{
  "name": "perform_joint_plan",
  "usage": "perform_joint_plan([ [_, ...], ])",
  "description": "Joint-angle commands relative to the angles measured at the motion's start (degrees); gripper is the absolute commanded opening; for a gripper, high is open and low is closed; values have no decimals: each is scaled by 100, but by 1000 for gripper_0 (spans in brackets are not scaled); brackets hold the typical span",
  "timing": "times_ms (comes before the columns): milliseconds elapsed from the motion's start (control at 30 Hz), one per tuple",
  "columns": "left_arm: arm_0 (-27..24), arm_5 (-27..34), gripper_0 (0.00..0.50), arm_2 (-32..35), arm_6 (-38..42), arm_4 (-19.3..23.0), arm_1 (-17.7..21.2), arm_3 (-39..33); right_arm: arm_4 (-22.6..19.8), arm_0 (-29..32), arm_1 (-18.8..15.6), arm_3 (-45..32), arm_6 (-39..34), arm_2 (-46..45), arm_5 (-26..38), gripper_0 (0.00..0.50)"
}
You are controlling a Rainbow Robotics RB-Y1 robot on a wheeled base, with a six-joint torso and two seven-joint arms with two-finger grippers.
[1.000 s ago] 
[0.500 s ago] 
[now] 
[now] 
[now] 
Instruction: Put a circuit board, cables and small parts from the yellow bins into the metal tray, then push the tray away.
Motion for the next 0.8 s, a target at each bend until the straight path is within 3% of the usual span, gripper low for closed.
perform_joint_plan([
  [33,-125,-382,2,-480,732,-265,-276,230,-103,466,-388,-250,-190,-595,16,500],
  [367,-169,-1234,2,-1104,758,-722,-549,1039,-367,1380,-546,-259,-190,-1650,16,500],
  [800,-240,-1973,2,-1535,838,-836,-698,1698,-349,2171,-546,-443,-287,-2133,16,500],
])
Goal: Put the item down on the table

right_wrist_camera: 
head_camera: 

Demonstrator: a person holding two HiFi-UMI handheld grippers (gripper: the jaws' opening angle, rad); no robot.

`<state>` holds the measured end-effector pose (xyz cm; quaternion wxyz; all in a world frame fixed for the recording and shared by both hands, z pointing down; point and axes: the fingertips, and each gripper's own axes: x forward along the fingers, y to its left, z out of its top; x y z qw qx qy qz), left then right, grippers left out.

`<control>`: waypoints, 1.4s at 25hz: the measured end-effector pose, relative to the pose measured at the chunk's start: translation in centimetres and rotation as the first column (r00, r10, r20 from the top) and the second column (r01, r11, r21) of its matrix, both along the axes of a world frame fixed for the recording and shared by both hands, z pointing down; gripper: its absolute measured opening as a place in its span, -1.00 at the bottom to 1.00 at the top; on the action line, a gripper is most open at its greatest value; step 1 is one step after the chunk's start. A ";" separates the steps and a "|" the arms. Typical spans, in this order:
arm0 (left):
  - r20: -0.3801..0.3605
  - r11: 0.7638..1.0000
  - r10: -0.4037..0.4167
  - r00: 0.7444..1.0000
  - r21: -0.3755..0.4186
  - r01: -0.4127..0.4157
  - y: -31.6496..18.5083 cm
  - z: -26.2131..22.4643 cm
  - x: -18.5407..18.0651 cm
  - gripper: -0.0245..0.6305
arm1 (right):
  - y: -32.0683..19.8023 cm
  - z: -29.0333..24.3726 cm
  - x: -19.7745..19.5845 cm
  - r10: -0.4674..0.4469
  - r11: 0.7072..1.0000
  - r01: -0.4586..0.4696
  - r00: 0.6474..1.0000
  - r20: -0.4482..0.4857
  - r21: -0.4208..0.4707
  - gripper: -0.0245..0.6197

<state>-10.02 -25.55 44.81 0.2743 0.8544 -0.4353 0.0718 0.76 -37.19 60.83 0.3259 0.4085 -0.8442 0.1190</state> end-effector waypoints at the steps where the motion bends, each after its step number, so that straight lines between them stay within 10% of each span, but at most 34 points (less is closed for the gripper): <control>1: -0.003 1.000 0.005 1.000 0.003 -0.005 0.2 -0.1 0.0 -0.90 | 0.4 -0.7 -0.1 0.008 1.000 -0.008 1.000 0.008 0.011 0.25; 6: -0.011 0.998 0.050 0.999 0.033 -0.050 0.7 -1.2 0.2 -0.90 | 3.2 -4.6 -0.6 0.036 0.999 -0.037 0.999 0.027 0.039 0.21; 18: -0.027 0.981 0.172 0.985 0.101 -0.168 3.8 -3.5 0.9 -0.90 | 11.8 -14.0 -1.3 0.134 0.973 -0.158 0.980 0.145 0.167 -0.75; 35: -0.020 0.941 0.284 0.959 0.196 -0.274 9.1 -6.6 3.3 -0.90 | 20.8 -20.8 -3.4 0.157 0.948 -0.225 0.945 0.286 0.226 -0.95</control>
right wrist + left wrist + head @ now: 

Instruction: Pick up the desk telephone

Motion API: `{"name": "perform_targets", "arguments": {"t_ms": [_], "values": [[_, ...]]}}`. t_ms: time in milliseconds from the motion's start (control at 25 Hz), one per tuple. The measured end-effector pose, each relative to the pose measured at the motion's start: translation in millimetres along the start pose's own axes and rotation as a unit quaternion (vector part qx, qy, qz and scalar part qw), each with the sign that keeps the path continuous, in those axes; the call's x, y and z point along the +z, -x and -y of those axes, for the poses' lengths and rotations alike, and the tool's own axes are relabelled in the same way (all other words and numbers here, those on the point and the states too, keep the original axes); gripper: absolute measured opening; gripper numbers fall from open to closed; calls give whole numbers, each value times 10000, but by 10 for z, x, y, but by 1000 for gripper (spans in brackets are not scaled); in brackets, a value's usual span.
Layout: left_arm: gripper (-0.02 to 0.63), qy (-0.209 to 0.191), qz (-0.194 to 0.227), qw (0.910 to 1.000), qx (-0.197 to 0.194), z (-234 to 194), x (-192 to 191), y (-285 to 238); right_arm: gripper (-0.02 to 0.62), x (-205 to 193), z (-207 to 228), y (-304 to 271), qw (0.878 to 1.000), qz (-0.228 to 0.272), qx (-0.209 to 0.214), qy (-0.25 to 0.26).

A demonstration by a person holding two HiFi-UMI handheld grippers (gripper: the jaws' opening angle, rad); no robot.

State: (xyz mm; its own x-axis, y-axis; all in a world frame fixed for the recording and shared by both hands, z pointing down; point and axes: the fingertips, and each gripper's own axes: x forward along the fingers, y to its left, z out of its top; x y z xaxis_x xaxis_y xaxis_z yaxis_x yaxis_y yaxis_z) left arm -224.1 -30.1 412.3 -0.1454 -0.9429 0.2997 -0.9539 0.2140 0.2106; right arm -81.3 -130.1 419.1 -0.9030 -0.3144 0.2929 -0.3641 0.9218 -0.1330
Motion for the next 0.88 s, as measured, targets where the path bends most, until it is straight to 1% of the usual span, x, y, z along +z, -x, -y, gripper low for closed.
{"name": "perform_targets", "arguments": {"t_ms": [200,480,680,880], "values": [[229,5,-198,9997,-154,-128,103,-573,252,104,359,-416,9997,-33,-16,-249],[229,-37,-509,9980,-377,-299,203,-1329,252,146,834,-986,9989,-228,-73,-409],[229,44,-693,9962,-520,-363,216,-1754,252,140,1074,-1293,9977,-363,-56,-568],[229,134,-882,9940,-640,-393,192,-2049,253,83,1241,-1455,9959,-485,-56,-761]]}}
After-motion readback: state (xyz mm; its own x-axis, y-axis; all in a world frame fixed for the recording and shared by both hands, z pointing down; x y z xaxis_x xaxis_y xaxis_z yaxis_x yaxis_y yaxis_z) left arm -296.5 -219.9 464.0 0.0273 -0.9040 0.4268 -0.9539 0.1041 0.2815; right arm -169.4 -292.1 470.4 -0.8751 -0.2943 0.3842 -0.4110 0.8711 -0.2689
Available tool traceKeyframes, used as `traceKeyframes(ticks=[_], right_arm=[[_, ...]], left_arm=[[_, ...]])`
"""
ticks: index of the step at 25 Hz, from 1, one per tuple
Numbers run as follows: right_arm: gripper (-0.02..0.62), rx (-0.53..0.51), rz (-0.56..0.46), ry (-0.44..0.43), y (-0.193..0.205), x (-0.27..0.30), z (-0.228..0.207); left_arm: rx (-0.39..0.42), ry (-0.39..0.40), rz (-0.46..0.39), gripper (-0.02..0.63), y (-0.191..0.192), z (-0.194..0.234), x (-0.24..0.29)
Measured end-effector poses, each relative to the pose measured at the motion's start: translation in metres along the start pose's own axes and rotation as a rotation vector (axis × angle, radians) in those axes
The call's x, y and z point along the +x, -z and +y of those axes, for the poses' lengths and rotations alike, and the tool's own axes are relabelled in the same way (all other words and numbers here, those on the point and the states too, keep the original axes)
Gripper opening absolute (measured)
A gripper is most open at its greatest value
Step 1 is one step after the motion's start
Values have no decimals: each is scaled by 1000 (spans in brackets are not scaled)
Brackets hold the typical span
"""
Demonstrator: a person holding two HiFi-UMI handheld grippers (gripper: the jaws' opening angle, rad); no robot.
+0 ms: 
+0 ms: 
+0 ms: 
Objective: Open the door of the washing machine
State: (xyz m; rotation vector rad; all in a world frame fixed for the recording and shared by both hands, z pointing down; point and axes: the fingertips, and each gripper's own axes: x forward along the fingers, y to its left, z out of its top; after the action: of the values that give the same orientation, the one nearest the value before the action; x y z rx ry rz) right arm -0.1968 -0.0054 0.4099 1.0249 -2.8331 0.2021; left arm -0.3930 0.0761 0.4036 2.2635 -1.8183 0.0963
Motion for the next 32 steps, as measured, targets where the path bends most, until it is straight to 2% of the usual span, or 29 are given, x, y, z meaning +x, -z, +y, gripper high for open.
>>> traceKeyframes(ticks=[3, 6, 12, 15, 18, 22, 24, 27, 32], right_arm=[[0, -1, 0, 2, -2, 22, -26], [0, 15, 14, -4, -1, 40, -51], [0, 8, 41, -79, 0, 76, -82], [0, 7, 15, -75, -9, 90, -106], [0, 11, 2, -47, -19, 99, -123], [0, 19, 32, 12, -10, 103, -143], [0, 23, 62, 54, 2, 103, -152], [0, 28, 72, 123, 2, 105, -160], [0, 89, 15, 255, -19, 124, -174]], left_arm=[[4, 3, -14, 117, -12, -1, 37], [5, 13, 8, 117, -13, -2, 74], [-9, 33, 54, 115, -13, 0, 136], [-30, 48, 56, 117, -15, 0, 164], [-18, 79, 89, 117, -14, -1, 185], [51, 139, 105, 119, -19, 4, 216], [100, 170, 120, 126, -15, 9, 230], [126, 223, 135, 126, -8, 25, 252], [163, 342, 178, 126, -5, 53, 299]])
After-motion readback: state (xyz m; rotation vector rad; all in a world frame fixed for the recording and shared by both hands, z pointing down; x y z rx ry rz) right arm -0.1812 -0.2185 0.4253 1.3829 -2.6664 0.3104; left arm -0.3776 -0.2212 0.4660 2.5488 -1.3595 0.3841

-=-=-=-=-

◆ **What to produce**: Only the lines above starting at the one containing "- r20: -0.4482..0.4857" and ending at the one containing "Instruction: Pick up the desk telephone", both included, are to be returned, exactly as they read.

◆ **Exercise response**:
  - r20: -0.4482..0.4857
  - r21: -0.4208..0.4707
  - gripper: -0.0245..0.6197

<state>-10.02 -25.55 44.81 0.2743 0.8544 -0.4353 0.0718 0.76 -37.19 60.83 0.3259 0.4085 -0.8442 0.1190</state> end-effector waypoints at the steps where the motion bends, each after its step number, so that straight lines between them stay within 10% of each span, but at most 34 points (less is closed for the gripper): <control>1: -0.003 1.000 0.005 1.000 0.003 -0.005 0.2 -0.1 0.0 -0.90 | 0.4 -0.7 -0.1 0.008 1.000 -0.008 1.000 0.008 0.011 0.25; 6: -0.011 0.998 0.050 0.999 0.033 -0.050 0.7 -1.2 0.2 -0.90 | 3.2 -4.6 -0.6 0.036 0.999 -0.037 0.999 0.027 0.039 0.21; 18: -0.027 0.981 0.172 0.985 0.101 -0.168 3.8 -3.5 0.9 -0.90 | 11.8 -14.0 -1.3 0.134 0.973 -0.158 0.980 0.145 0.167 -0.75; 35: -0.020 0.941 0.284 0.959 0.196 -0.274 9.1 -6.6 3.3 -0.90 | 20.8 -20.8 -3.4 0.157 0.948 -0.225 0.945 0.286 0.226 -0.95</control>
right wrist + left wrist + head @ now: 

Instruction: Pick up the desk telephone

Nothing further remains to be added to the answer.